[INSTRUCTIONS FOR THE TASK]: Only the count is expected: the number of lines below that contain "rendered".

[DATA UNDER STUDY]:
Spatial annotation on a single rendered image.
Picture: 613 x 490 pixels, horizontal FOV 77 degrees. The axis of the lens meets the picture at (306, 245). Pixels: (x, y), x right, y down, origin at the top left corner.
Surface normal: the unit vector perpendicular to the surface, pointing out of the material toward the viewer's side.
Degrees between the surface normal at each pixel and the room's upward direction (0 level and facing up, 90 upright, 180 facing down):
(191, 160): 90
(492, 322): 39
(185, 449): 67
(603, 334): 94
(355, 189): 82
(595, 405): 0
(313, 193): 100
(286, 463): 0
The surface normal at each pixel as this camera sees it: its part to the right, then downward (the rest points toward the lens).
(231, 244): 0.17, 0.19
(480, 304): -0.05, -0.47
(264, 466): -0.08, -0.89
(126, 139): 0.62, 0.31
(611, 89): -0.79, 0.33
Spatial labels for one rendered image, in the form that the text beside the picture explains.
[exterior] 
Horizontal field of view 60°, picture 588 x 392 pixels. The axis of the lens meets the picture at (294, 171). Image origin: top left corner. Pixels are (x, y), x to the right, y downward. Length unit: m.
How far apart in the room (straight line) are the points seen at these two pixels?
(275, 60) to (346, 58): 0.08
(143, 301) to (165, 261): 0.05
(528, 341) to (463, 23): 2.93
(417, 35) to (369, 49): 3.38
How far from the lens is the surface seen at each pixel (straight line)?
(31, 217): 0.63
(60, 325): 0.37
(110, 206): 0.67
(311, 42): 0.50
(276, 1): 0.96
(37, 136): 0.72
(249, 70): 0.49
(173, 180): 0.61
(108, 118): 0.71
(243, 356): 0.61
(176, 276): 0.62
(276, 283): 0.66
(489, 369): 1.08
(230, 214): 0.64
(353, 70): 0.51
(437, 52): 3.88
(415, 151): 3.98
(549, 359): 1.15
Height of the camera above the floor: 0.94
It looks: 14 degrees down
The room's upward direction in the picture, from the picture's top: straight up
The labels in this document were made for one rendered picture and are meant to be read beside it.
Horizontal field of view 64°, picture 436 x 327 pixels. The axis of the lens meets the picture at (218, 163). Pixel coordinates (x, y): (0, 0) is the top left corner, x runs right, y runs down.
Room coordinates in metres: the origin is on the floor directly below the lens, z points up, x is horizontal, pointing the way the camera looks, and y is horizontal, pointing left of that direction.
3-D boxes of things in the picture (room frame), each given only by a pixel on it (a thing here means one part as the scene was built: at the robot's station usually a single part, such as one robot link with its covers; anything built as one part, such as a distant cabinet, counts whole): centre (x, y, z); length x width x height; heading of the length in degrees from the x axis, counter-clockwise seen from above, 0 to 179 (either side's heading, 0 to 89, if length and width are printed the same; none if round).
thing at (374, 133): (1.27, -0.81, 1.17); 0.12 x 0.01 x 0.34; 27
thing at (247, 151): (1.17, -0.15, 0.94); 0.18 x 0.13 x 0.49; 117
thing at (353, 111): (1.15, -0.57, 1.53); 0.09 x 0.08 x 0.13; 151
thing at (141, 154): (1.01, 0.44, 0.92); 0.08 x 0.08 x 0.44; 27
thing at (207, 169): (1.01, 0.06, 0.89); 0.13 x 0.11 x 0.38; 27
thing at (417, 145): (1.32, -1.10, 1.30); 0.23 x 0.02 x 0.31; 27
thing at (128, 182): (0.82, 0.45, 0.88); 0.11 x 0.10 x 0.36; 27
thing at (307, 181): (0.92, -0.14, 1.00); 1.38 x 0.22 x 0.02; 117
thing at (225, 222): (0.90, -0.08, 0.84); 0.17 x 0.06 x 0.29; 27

[RESPONSE BOX]: 3